Deshice maletas y enrollé recuerdos como papeles, combustión de una memoria que se rehusaba a quedarse sin estampas familiares, sin juego a los escondidos con los amiguitos del barrio de Nuevo Vedado, sin helado Coppelia, sin visitas dominicales al Parque Lenin y por supuesto, sin el gran banco de la ciudad que, al sonar en la noche el cañonazo de las nueve y junto al acorde del programa radial Nocturno, invitaba a los enamorados y dichosos a contemplar nuestro mar.

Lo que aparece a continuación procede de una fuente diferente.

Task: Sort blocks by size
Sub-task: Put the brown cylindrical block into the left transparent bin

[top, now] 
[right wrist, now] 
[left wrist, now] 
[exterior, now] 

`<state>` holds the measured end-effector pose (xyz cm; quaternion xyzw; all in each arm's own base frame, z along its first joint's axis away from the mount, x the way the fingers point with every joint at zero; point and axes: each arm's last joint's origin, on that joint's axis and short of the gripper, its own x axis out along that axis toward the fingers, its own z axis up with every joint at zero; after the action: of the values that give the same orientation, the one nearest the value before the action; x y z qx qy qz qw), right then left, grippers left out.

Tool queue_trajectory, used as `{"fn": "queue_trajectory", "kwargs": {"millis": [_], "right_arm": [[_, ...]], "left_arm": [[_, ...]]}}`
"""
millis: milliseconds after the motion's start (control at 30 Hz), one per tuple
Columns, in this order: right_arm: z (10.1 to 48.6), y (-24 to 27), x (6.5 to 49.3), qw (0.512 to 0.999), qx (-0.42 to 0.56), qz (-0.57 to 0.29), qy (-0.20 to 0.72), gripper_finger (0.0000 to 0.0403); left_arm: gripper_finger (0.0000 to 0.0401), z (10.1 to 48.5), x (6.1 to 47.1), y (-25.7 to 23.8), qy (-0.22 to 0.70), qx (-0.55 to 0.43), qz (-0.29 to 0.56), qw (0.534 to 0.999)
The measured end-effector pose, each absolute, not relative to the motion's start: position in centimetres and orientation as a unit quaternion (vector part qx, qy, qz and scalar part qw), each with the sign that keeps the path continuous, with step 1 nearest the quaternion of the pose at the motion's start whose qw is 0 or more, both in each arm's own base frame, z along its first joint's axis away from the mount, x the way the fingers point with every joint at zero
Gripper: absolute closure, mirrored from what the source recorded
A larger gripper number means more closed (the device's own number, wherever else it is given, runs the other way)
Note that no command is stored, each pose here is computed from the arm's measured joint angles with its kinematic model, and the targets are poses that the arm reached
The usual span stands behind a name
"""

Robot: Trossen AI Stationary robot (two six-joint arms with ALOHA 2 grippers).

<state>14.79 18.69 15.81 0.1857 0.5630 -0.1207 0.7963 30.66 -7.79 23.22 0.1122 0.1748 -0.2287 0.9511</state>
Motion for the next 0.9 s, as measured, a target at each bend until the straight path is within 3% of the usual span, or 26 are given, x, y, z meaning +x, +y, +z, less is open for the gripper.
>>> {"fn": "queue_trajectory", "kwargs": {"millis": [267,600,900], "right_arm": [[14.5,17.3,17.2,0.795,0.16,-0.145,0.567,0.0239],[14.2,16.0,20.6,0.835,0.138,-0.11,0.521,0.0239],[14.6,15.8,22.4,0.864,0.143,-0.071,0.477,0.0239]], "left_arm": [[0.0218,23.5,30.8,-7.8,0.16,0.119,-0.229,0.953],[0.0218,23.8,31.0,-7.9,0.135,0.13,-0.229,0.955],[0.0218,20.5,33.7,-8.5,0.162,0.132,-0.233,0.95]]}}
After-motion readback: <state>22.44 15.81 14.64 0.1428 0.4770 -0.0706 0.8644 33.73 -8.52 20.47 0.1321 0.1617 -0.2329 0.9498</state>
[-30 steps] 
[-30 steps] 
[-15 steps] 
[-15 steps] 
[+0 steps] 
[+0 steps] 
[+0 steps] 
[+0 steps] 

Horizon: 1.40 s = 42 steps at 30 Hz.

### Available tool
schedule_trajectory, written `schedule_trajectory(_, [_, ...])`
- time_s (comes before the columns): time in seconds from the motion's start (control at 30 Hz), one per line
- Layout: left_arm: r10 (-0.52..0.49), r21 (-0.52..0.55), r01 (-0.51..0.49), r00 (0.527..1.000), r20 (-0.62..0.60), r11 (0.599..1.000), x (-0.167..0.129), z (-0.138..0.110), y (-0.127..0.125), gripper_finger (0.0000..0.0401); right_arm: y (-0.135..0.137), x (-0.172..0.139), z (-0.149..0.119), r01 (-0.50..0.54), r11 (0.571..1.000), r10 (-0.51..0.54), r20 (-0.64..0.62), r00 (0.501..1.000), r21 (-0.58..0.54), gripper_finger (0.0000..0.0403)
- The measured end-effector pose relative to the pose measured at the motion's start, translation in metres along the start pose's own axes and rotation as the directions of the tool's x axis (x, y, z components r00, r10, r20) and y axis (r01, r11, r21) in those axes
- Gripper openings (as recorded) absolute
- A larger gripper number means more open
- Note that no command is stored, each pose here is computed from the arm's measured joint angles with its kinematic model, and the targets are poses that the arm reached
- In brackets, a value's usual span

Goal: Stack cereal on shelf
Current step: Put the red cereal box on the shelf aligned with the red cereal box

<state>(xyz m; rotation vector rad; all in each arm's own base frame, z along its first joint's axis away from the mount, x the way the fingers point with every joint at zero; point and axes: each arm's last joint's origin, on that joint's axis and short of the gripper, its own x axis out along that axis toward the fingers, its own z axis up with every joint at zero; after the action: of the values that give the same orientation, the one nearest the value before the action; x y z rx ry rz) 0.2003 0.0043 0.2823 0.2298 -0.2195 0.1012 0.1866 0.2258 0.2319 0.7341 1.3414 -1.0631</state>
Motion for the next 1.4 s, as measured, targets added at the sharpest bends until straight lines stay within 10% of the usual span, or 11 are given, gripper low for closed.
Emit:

Así transcurrió mi infancia, adolescencia y buena parte de la juventud.
Soy un desastre para fijar coordenadas espaciales en mapas y rutas, lo cual no contradice mi empecinada determinación en detallar, no obstante esa torpeza, los lugares entrañables con imanes potentes, pues están hechos con la aleación propia del cariño.

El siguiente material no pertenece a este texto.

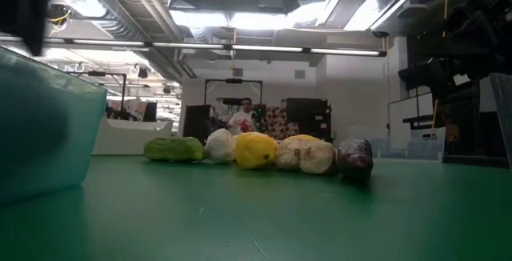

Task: Sort produce into baskets
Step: Put the cucumber into the right black bin

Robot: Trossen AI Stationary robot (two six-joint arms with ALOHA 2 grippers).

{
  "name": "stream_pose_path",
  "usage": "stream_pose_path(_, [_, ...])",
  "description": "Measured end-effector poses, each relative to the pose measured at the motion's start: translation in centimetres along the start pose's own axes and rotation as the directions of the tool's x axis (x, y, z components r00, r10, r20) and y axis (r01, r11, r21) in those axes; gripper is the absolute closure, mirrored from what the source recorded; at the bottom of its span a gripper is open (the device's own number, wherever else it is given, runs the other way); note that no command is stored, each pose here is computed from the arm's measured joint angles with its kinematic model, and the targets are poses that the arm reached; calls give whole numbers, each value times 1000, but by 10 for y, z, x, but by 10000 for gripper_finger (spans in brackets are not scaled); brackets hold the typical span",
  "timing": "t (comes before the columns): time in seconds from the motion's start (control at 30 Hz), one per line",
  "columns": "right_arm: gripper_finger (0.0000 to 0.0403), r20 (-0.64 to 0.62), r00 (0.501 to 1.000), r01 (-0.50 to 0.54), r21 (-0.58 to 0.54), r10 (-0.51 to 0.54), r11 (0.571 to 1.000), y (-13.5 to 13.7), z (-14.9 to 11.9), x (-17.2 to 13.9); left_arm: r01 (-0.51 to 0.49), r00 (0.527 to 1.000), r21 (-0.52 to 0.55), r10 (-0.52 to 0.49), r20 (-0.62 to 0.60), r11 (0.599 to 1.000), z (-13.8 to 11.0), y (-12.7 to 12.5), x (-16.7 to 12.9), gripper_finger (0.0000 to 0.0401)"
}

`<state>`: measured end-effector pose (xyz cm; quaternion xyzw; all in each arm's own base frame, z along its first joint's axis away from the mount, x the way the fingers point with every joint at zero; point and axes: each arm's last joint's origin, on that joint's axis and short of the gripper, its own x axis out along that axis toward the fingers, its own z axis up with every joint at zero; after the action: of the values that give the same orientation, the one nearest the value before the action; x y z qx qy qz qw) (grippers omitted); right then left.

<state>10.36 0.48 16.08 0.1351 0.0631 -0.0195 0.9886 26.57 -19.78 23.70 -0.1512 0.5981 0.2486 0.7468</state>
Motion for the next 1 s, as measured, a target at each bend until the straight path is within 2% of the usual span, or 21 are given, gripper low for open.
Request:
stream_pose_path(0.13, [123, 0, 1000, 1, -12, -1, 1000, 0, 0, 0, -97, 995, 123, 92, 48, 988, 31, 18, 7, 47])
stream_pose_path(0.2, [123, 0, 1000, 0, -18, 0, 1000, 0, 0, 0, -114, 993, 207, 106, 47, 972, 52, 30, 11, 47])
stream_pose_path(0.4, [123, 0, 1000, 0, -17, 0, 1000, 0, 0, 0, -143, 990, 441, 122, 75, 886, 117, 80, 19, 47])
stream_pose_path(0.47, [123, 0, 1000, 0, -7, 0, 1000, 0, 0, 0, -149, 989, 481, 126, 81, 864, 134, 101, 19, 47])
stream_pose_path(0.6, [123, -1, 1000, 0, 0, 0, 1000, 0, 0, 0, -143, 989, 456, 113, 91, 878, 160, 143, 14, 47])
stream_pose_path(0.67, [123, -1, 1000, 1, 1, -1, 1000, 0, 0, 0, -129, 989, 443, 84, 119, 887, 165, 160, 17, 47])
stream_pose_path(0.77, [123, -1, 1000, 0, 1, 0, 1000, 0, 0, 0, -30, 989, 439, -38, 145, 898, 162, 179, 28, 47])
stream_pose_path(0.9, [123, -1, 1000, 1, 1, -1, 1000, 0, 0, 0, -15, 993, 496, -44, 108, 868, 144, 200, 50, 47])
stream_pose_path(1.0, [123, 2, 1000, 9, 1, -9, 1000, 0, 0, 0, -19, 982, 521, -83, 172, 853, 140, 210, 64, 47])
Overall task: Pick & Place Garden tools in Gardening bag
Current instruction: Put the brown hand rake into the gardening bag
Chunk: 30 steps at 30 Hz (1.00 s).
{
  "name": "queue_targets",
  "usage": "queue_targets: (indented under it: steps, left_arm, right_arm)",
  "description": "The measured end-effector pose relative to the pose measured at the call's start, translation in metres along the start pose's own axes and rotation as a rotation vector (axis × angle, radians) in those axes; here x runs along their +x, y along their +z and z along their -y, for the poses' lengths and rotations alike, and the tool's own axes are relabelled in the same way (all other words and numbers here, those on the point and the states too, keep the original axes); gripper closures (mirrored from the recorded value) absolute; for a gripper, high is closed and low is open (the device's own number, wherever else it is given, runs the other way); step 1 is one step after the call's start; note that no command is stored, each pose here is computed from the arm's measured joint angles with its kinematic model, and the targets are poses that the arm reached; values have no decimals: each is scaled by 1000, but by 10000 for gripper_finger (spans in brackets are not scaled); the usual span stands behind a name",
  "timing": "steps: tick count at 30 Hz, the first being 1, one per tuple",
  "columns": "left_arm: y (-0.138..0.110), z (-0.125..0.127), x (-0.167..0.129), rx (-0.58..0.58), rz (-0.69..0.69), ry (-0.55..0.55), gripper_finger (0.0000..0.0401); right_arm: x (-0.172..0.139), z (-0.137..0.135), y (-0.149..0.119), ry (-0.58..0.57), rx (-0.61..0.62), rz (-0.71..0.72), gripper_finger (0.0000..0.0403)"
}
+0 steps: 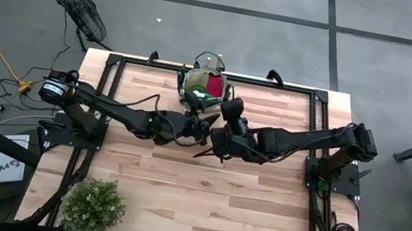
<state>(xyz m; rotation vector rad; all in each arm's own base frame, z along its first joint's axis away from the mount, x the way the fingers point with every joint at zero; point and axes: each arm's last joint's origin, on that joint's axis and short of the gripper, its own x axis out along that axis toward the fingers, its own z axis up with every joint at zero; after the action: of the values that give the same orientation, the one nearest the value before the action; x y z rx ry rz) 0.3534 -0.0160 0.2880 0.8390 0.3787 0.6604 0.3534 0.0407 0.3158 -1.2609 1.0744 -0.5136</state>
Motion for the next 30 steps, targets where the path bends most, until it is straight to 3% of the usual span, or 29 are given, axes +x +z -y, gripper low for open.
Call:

Pero ¿qué sería de esta Habana sin los seres que la cubren de magia y por la que uno decide jugarse hasta el verbo? Nada, solo vacío. Ansío estar ahíta de amistad por mi gente: por esa cubana que marca el ritmo cuando saca sus caderas al atrevimiento público, en ese señor que vende su periódico en cualquier esquina, en quien lucha, a codo partido, con la guagua o el pan de cada día. Y especialmente en los niños y niñas que duermen sin sobresaltos, amaneciendo henchidos de alegría y sueños porque “esta capital de todos los cubanos” decidió desde 1959 ser libre para el resguardo del futuro.

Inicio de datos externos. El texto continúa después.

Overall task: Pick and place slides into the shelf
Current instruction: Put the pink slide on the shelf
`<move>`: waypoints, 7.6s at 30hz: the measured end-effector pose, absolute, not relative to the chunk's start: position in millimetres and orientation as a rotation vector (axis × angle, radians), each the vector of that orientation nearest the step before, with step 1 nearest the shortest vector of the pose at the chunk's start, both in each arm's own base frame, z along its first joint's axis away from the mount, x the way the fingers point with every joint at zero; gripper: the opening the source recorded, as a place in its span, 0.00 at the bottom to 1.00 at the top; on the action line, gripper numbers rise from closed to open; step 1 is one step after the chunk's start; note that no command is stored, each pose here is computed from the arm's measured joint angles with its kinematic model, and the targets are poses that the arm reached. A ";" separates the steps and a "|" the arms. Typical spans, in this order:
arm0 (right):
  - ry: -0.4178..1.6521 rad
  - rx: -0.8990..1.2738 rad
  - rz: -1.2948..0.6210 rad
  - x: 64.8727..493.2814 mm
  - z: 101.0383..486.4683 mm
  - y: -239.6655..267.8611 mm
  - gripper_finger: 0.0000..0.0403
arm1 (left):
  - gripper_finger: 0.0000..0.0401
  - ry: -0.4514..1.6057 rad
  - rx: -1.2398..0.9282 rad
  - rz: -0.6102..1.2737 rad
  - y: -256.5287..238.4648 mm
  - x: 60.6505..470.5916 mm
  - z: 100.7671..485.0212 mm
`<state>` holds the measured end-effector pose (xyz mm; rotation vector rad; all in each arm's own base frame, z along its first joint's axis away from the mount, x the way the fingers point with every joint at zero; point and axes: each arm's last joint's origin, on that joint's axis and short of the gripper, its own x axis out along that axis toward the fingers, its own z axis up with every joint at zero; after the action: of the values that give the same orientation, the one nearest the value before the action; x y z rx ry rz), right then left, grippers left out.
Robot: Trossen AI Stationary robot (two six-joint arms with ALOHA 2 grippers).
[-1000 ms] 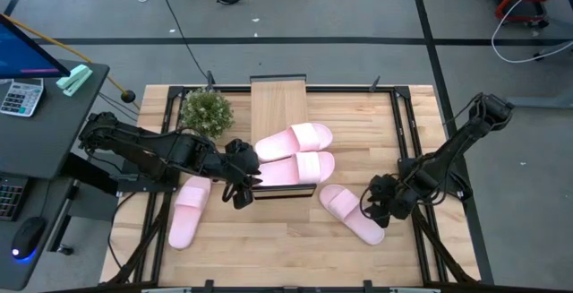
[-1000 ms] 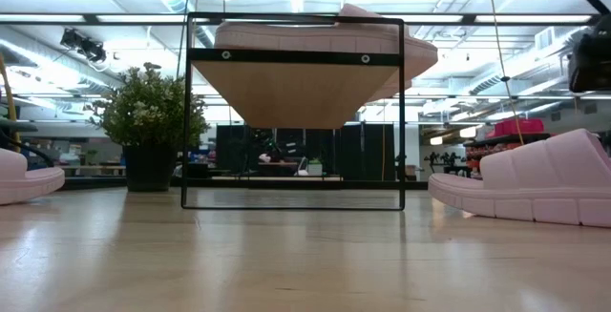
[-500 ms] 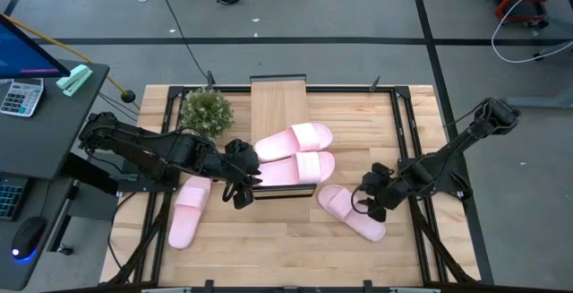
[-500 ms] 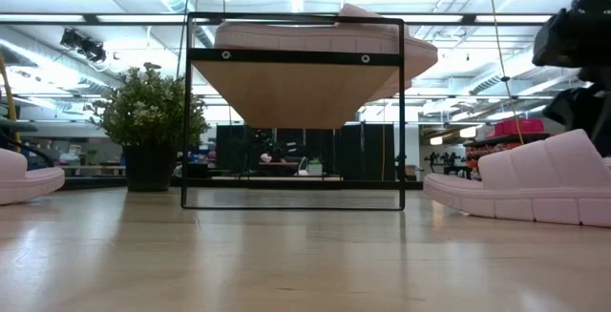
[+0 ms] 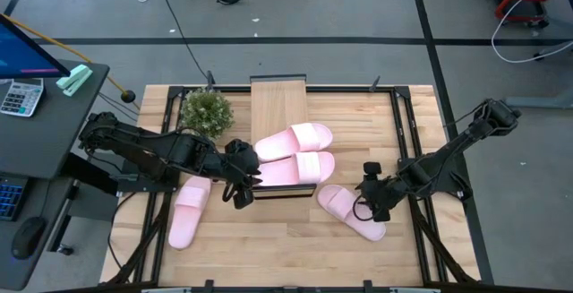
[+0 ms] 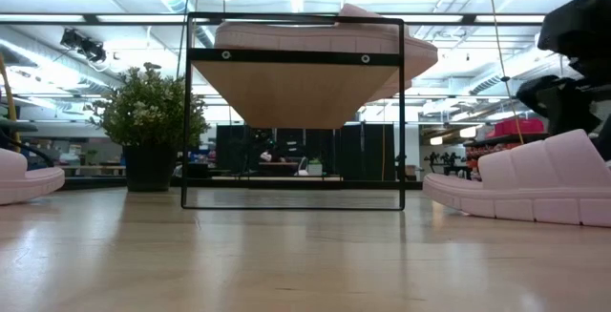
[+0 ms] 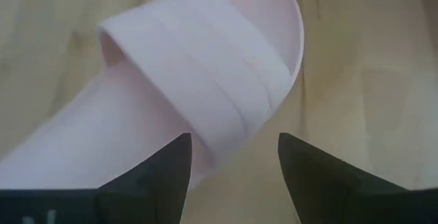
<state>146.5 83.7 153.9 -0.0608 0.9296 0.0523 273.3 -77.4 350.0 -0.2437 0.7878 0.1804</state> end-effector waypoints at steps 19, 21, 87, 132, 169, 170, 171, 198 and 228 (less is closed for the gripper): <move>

Y yo, capitalina de pura cepa, sin importar la cantidad de aviones que me hayan llevado por lugares envidiados de muchos por su cultura, tradición o coraje, con cada partida sentía que me moría y luego, en unas nuevas vacaciones renacía como el ave fénix.
En esa etapa-oasis, gracias a la energía que me transmitía la metrópoli, lograba marcar en el almanaque mis rencuentros y dichas como algo realizable y cercano. Entonces no había soledad. En su lugar vencía la perspectiva, la certeza y la confianza. Decididamente, La Habana y yo nos pertenecemos.